↓↓↓
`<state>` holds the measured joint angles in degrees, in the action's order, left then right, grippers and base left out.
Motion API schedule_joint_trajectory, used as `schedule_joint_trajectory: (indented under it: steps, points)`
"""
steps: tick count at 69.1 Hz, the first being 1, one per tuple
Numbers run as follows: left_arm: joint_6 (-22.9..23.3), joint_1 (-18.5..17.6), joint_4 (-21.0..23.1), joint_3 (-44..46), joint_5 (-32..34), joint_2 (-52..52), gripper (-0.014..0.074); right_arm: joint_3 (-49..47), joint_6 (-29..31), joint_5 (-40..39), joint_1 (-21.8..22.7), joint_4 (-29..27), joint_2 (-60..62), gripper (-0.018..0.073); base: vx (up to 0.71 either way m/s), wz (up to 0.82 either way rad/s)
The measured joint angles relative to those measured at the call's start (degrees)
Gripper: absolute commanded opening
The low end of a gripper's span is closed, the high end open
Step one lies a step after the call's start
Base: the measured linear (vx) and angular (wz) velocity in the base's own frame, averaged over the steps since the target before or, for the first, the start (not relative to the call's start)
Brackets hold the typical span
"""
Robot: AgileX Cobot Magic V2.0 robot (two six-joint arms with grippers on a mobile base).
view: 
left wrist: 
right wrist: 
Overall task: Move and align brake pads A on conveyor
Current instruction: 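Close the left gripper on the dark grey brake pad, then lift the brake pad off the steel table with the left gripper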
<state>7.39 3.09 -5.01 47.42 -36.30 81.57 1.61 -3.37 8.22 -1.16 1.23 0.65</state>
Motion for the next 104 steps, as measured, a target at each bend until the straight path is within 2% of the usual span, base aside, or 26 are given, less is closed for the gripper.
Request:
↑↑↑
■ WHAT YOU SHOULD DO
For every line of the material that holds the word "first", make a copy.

■ FINAL ANSWER
steps: tick count at 69.1 Hz, the first being 1, one per tuple
Base: the measured linear (vx) and angular (wz) velocity in the base's own frame, averaged over the steps since the target before or, for the first, the start (not relative to the call's start)

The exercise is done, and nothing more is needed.